Molecular Docking with AutoDock Vina: A Practical Guide

Molecular docking is a computational technique used to predict how a small molecule (ligand) binds to a protein (receptor). It is a cornerstone of structure-based drug design, enabling researchers to screen millions of compounds virtually before synthesizing and testing them in the lab.

Preparing the Receptor

Start by downloading the protein structure from the Protein Data Bank (PDB). Remove water molecules, co-crystallized ligands, and heteroatoms that are not part of the binding site. Add hydrogen atoms and assign Gasteiger charges. Tools like AutoDockTools (ADT) or Open Babel can prepare the receptor and convert it to the PDBQT format required by Vina.

If no experimental structure is available, you can use an AlphaFold-predicted structure, but verify the confidence scores in the binding site region. Low-confidence regions may produce unreliable docking results.

Preparing the Ligand

Ligands must also be in PDBQT format with correct 3D coordinates, partial charges, and defined rotatable bonds. RDKit or Open Babel can generate 3D conformers from SMILES strings and convert them to the appropriate format. Ensure the correct protonation state for physiological pH (approximately 7.4).

Defining the Search Space

The search space is a 3D box that defines where Vina will look for binding poses. Center it on the known or predicted binding site. The box should be large enough to encompass the entire binding pocket with some margin, typically 20-30 angstroms per side. Too small a box may miss the correct pose; too large wastes computation time.

Running the Docking

AutoDock Vina uses an iterated local search global optimizer to explore the conformational space of the ligand within the defined box. The scoring function estimates the binding free energy in kcal/mol. More negative values indicate stronger predicted binding.
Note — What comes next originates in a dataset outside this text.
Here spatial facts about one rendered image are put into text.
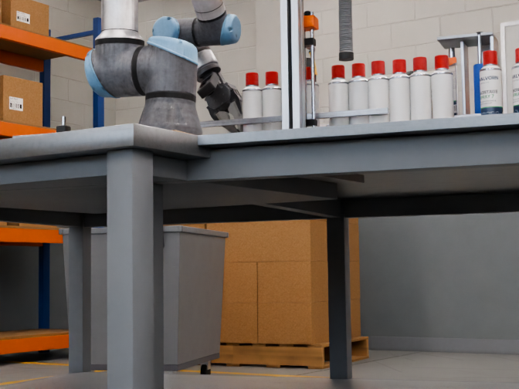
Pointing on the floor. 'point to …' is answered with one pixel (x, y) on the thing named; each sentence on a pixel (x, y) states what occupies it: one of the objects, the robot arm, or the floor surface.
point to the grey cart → (193, 280)
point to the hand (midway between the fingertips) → (239, 131)
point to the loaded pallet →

A typical command looks like: vina --receptor protein.pdbqt --ligand ligand.pdbqt --center_x 10.0 --center_y 20.0 --center_z 30.0 --size_x 25 --size_y 25 --size_z 25 --exhaustiveness 32 --out output.pdbqt. Increasing the exhaustiveness parameter improves thoroughness at the cost of computation time.

Analyzing Results

Vina outputs multiple binding poses ranked by predicted binding affinity. Visualize the top poses in PyMOL or ChimeraX alongside the receptor. Look for biologically meaningful interactions: hydrogen bonds with key catalytic residues, hydrophobic contacts in the binding pocket, and salt bridges with charged residues.

Remember that docking scores are approximations. A compound with a good docking score still needs experimental validation through assays like fluorescence polarization, surface plasmon resonance, or isothermal titration calorimetry.